Exercise description:
The response must consist of the lines below from the one with "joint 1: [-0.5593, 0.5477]" through the one with "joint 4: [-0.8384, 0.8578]", exactly as they appear and with both ends kept.
====================
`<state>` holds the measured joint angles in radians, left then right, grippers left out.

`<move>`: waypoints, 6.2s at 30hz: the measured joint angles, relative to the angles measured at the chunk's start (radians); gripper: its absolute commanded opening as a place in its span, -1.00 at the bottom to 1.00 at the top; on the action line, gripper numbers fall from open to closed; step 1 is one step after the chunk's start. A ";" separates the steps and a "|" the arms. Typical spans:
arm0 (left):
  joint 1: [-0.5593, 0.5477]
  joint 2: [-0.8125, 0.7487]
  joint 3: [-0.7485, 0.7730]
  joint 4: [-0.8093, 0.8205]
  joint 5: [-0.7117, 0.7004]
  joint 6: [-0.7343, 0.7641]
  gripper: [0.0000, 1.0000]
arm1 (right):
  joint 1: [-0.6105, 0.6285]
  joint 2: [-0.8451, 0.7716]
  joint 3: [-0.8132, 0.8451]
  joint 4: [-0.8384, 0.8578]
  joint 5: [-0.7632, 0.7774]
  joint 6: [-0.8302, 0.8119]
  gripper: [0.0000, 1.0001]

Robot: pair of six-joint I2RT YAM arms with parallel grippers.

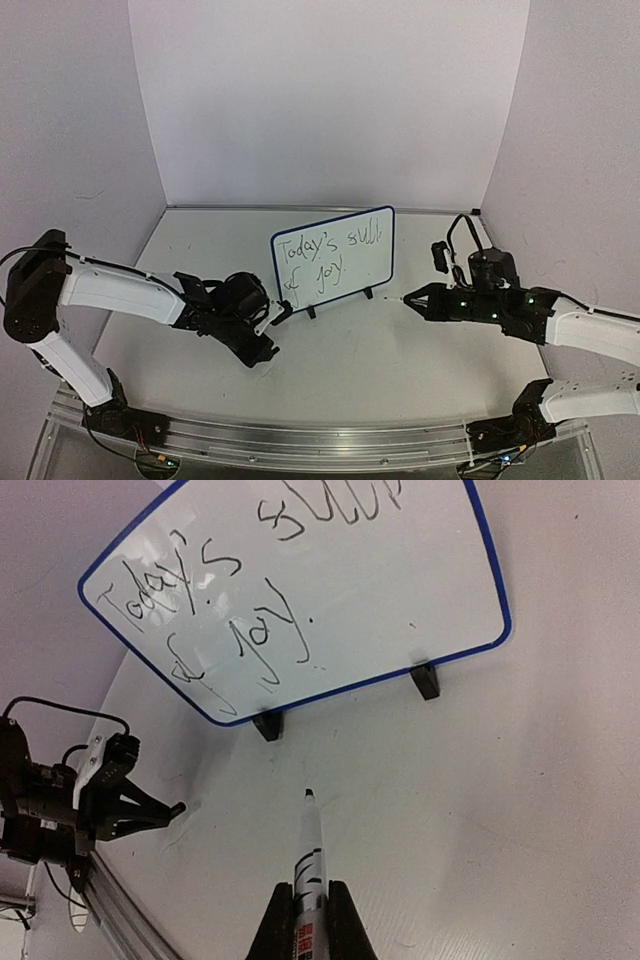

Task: Write a sentence on the whiteboard
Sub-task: Pick up the pen cap from the center of the board, then insert the whiteboard marker without the cap into the pen cap.

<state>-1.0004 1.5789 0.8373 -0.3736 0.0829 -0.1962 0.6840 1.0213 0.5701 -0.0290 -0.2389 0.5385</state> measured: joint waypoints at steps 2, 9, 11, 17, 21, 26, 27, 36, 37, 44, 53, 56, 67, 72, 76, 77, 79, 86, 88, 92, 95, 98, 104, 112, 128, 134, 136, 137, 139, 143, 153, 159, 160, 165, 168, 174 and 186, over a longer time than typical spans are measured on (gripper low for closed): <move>0.000 -0.043 0.001 -0.004 0.029 0.021 -1.00 | -0.039 0.029 0.010 -0.005 -0.106 -0.014 -1.00; -0.001 -0.133 0.026 0.016 0.175 0.101 -1.00 | -0.088 0.188 0.096 -0.004 -0.485 -0.059 -1.00; -0.002 -0.141 0.027 0.029 0.218 0.119 -1.00 | -0.088 0.238 0.107 0.015 -0.581 -0.058 -1.00; -0.016 -0.143 0.030 0.041 0.319 0.153 -1.00 | -0.088 0.337 0.109 0.093 -0.813 -0.017 -1.00; -0.022 -0.143 0.047 0.043 0.369 0.171 -1.00 | -0.088 0.377 0.116 0.125 -0.897 0.003 -1.00; -0.025 -0.142 0.068 0.051 0.409 0.174 -1.00 | -0.078 0.416 0.142 0.149 -0.937 0.015 -1.00; -0.025 -0.142 0.071 0.051 0.414 0.174 -1.00 | -0.075 0.420 0.145 0.152 -0.939 0.016 -1.00; -0.027 -0.136 0.079 0.063 0.444 0.174 -1.00 | -0.039 0.459 0.173 0.192 -0.948 0.035 -1.00; -0.027 -0.136 0.079 0.063 0.445 0.174 -1.00 | -0.034 0.467 0.177 0.198 -0.948 0.038 -1.00; -0.027 -0.136 0.079 0.066 0.449 0.174 -1.00 | -0.010 0.507 0.195 0.219 -0.948 0.046 -1.00; -0.027 -0.133 0.079 0.068 0.447 0.174 -1.00 | 0.009 0.536 0.210 0.237 -0.948 0.058 -1.00; -0.027 -0.133 0.079 0.068 0.446 0.174 -1.00 | 0.016 0.543 0.213 0.245 -0.949 0.061 -1.00; -0.027 -0.133 0.079 0.068 0.444 0.174 -1.00 | 0.027 0.560 0.224 0.257 -0.952 0.065 -1.00; -0.027 -0.133 0.079 0.068 0.438 0.174 -1.00 | 0.030 0.570 0.225 0.260 -0.952 0.065 -1.00; -0.028 -0.133 0.079 0.068 0.438 0.174 -1.00 | 0.030 0.576 0.225 0.261 -0.952 0.065 -1.00; -0.028 -0.133 0.079 0.068 0.438 0.174 -1.00 | 0.030 0.578 0.226 0.261 -0.952 0.065 -1.00; -0.028 -0.133 0.079 0.068 0.438 0.174 -1.00 | 0.031 0.581 0.226 0.261 -0.952 0.065 -1.00; -0.028 -0.133 0.079 0.068 0.438 0.174 -1.00 | 0.035 0.587 0.232 0.265 -0.953 0.065 -1.00; -0.028 -0.133 0.079 0.068 0.438 0.174 -1.00 | 0.035 0.590 0.237 0.266 -0.953 0.066 -1.00; -0.028 -0.133 0.079 0.068 0.438 0.174 -1.00 | 0.037 0.596 0.242 0.269 -0.955 0.066 -1.00; -0.028 -0.133 0.079 0.069 0.438 0.174 -1.00 | 0.040 0.600 0.242 0.269 -0.956 0.066 -1.00; -0.028 -0.134 0.079 0.069 0.438 0.174 -1.00 | 0.044 0.607 0.244 0.269 -0.959 0.066 -1.00; -0.028 -0.134 0.079 0.070 0.438 0.174 -1.00 | 0.048 0.621 0.255 0.268 -0.961 0.066 -1.00; -0.034 -0.142 0.079 0.094 0.439 0.172 -1.00 | 0.071 0.639 0.284 0.271 -0.969 0.066 -1.00; -0.039 -0.146 0.076 0.145 0.468 0.100 -1.00 | 0.094 0.647 0.303 0.265 -0.986 0.068 -1.00; -0.039 -0.146 0.076 0.146 0.487 0.081 -1.00 | 0.098 0.647 0.303 0.263 -0.997 0.067 -1.00; -0.039 -0.146 0.076 0.147 0.494 0.072 -1.00 | 0.100 0.647 0.303 0.262 -1.000 0.065 -1.00; -0.039 -0.146 0.076 0.146 0.497 0.067 -1.00 | 0.101 0.647 0.303 0.261 -1.001 0.065 -1.00; -0.039 -0.146 0.076 0.146 0.502 0.064 -1.00 | 0.102 0.647 0.303 0.260 -1.003 0.064 -1.00; -0.039 -0.146 0.076 0.147 0.506 0.063 -1.00 | 0.103 0.647 0.304 0.260 -1.006 0.064 -1.00; -0.039 -0.146 0.076 0.148 0.517 0.056 -1.00 | 0.109 0.647 0.306 0.257 -1.008 0.064 -1.00; -0.040 -0.146 0.076 0.149 0.517 0.048 -1.00 | 0.112 0.647 0.307 0.257 -1.008 0.065 -1.00; -0.040 -0.146 0.076 0.152 0.517 0.046 -1.00 | 0.112 0.647 0.307 0.258 -1.007 0.065 -1.00; -0.040 -0.145 0.076 0.154 0.517 0.042 -1.00 | 0.113 0.647 0.307 0.260 -1.008 0.067 -1.00; -0.040 -0.145 0.076 0.154 0.517 0.042 -1.00 | 0.113 0.647 0.307 0.260 -1.007 0.069 -1.00; -0.040 -0.145 0.077 0.143 0.506 0.049 -0.51 | 0.116 0.646 0.307 0.260 -0.991 0.069 -1.00; -0.002 -0.295 -0.022 0.237 0.179 -0.038 0.26 | -0.077 0.478 0.234 0.131 -0.718 0.009 -1.00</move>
<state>-1.0024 1.2842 0.8157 -0.1369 0.2617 -0.2345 0.6067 1.4991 0.8037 0.1016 -0.9567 0.5478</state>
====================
Reply to the exercise:
  joint 1: [-0.5593, 0.5477]
  joint 2: [-0.8125, 0.7487]
  joint 3: [-0.7485, 0.7730]
  joint 4: [-0.8093, 0.8205]
  joint 5: [-0.7117, 0.7004]
  joint 6: [-0.7343, 0.7641]
  gripper: [0.0000, 1.0000]
arm1 (right):
  joint 1: [-0.6105, 0.6285]
  joint 2: [-0.8451, 0.7716]
  joint 3: [-0.8132, 0.8451]
  joint 4: [-0.8384, 0.8578]

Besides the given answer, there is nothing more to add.